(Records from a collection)
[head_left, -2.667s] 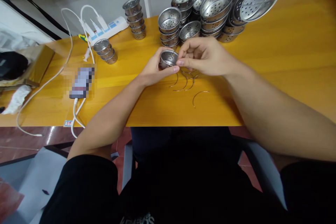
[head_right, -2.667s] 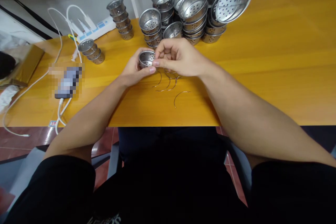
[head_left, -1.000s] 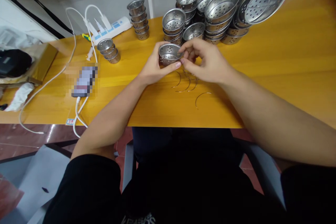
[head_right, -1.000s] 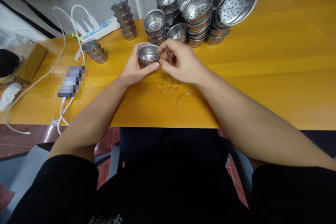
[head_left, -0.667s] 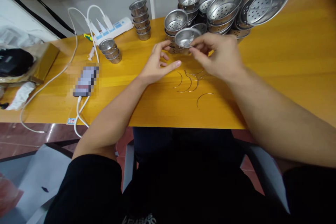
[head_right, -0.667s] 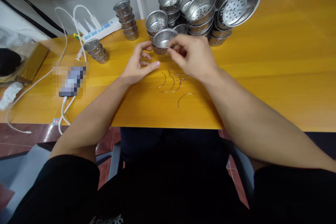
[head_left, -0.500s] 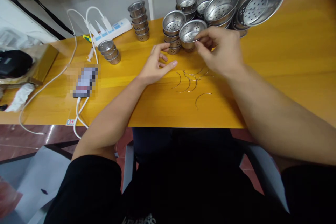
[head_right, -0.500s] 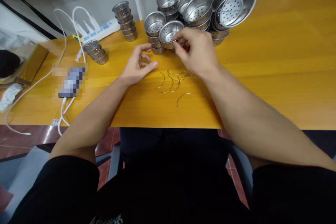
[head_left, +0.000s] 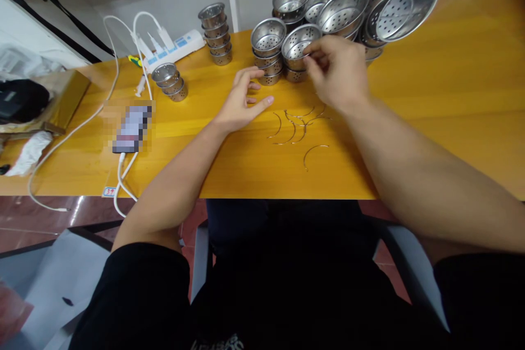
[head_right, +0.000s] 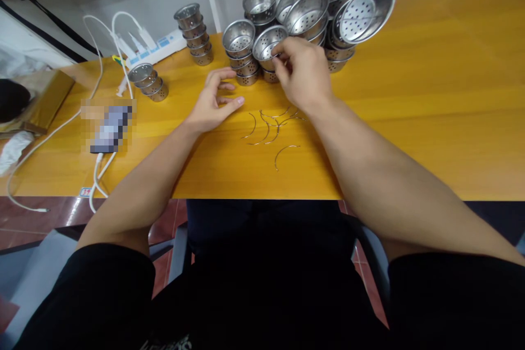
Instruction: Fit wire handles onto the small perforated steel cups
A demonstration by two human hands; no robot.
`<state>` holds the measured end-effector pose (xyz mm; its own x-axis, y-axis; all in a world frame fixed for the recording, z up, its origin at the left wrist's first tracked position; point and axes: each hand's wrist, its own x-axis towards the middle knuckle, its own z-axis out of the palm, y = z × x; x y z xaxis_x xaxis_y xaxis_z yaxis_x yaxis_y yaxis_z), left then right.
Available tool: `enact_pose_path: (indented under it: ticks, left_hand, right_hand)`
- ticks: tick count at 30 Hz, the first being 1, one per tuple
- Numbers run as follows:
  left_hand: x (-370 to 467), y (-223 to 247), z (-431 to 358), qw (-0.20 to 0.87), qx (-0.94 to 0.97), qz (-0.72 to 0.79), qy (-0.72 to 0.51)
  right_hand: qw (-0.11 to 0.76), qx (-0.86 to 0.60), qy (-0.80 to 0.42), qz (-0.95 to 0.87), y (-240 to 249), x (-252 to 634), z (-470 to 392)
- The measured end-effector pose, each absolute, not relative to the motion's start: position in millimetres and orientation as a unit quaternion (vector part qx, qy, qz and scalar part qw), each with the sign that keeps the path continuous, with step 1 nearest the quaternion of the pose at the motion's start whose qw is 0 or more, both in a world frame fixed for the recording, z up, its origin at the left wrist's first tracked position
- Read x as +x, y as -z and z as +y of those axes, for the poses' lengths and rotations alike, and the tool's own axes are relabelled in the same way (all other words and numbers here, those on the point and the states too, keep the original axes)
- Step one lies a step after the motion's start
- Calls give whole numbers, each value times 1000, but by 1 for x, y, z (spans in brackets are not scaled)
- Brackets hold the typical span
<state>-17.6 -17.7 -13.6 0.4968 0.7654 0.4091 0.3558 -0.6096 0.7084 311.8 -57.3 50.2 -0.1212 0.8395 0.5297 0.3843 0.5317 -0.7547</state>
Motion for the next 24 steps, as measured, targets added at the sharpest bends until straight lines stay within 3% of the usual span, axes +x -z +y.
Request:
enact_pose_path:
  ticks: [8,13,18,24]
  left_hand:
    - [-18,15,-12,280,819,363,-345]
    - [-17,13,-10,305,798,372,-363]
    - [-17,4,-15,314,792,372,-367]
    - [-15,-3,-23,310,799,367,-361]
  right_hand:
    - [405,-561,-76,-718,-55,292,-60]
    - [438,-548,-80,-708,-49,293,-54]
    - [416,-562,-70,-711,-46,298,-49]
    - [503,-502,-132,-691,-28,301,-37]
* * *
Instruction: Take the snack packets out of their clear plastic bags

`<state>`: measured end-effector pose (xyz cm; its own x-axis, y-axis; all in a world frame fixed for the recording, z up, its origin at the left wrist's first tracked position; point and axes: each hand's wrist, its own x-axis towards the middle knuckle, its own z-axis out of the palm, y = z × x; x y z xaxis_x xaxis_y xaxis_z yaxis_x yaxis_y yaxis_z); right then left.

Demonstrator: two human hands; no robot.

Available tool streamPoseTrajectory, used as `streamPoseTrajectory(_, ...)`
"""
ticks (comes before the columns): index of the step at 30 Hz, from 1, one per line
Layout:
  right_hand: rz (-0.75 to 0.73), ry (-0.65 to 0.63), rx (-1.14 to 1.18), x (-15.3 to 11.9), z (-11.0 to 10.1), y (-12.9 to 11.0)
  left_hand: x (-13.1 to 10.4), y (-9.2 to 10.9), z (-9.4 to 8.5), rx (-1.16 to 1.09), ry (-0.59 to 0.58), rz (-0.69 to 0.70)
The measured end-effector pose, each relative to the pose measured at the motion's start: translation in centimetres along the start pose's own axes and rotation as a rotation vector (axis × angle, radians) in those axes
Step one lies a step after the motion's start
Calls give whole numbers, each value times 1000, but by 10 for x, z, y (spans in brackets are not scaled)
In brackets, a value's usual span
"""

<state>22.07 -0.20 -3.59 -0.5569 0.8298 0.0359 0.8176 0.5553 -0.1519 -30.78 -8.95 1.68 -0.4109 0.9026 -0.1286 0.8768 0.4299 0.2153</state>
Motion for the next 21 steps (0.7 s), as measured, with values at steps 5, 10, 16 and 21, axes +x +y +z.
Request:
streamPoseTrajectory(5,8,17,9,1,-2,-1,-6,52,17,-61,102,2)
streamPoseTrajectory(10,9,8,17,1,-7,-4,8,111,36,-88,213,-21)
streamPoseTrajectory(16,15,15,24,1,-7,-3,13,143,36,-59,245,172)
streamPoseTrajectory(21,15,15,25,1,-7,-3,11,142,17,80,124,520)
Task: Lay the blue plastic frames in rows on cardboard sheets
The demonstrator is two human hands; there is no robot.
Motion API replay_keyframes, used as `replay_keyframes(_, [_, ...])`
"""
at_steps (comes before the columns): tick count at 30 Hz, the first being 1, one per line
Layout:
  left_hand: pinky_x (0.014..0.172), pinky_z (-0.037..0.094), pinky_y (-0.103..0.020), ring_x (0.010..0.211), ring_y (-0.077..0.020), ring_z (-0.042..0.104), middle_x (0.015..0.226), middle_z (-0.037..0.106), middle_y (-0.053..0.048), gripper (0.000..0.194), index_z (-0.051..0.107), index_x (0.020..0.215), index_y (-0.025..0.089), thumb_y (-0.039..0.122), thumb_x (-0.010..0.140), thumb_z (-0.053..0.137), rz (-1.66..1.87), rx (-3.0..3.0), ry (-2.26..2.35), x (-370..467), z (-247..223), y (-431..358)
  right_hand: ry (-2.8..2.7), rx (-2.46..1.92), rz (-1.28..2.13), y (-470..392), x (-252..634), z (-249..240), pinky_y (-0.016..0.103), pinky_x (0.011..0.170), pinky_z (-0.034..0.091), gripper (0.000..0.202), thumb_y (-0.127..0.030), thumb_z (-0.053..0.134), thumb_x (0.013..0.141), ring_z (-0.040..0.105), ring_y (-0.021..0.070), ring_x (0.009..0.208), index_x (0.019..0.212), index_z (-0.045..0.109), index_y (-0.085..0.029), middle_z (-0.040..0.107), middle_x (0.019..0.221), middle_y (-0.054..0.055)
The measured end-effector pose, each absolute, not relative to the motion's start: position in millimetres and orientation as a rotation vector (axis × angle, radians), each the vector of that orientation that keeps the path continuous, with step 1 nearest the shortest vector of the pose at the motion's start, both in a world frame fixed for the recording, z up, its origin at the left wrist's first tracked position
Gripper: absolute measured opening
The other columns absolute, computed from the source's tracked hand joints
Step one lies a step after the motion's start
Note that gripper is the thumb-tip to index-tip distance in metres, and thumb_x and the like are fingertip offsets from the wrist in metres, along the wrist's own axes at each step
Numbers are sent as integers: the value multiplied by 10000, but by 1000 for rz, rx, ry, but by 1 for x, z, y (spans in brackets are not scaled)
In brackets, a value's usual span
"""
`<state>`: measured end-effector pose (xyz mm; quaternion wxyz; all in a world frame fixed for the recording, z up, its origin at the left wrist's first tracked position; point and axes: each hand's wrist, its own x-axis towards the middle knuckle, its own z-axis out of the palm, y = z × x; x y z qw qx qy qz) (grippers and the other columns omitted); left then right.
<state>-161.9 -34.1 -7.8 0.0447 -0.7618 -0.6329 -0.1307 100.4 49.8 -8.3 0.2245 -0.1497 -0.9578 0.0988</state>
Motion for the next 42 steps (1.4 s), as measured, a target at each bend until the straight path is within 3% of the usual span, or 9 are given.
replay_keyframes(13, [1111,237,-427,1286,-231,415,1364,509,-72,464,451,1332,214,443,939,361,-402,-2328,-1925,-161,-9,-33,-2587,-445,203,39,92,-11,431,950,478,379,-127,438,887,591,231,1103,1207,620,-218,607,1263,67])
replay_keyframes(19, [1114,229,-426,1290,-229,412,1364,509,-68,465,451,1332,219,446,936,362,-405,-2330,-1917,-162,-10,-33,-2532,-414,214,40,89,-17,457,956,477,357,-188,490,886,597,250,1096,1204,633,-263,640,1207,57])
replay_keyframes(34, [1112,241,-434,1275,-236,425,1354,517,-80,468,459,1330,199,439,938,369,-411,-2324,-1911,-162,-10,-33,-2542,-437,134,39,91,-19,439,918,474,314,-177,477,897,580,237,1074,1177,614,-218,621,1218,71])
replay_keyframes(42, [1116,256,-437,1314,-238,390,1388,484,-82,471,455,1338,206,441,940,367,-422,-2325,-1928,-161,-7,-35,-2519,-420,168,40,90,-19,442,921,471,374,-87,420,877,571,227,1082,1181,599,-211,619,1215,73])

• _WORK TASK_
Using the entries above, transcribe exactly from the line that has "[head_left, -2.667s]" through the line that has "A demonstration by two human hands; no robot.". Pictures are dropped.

• _ANSWER TO THE EXERCISE_
[head_left, -2.667s] 
[head_right, -2.667s] 
[head_left, -1.000s] 
[head_right, -1.000s] 
[head_left, -0.667s] 
[head_right, -0.667s] 
[head_left, -0.500s] 
[head_right, -0.500s] 
[head_left, +0.000s] 
[head_right, +0.000s] 
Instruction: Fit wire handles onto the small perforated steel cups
A demonstration by two human hands; no robot.

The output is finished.